- Exercise objective:
Which lines of the records contain the word "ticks"? Show each of them.

- Records for processing:
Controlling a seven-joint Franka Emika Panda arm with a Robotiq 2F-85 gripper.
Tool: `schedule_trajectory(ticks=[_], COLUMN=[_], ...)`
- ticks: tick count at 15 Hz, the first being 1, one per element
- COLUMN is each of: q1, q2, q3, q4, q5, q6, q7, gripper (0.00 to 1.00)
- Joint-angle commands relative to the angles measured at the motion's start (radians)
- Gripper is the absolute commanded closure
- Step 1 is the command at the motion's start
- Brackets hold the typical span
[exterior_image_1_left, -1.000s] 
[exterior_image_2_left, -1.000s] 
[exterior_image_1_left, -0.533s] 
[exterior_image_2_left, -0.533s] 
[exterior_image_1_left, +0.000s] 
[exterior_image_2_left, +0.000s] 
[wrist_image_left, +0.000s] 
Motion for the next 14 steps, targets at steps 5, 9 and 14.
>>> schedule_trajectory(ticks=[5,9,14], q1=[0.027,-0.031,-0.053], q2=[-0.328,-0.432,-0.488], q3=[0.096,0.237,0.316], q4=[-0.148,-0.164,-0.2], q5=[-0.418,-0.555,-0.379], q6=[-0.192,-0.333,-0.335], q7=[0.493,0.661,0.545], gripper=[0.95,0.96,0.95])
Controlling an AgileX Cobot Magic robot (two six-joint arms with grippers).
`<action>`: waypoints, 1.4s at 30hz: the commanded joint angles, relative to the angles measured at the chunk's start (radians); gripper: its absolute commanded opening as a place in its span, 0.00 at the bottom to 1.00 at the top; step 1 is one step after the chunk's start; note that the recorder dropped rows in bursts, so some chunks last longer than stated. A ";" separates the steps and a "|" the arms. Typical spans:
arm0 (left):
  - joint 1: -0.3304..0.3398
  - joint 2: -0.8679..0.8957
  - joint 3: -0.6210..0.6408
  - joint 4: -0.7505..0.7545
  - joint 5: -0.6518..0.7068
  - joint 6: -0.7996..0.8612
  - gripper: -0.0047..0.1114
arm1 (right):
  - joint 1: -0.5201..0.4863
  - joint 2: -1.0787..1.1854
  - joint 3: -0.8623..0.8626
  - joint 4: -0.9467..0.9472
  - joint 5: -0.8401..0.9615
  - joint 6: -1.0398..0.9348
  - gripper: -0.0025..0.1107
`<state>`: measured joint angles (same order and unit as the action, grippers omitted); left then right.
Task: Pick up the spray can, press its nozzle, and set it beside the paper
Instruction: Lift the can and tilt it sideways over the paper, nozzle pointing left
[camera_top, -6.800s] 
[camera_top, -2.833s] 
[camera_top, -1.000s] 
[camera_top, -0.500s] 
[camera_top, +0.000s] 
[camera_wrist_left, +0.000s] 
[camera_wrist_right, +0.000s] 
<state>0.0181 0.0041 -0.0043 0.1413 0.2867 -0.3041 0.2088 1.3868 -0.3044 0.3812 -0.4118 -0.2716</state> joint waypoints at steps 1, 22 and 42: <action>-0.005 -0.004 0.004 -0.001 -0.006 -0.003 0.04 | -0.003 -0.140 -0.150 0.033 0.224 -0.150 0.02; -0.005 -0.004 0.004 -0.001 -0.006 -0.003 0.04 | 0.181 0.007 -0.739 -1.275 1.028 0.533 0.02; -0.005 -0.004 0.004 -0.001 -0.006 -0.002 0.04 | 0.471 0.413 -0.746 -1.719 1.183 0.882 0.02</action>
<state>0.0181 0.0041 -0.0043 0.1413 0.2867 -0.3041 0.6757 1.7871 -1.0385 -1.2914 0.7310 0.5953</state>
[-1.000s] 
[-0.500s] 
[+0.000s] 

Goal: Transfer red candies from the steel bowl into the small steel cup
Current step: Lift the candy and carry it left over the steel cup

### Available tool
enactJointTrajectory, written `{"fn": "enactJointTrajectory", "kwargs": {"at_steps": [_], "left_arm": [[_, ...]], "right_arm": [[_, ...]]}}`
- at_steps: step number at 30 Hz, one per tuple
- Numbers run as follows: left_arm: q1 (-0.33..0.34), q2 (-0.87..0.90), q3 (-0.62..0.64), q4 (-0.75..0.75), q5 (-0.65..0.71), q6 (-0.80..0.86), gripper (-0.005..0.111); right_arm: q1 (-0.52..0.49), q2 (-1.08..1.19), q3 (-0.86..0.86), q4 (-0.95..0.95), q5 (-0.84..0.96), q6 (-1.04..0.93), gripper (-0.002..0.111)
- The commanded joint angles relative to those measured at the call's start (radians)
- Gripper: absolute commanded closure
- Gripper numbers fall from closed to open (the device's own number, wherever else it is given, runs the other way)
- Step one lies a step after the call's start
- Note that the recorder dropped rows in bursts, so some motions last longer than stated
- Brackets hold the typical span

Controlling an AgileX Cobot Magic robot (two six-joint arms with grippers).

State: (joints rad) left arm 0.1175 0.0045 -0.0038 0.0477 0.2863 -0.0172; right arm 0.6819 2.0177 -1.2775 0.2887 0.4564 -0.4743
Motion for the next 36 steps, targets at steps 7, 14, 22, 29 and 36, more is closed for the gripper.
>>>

- Answer to this exercise:
Tool: `schedule_trajectory(ticks=[_], COLUMN=[_], ...)`
- ticks: tick count at 15 Hz, the first being 1, one per element
>>> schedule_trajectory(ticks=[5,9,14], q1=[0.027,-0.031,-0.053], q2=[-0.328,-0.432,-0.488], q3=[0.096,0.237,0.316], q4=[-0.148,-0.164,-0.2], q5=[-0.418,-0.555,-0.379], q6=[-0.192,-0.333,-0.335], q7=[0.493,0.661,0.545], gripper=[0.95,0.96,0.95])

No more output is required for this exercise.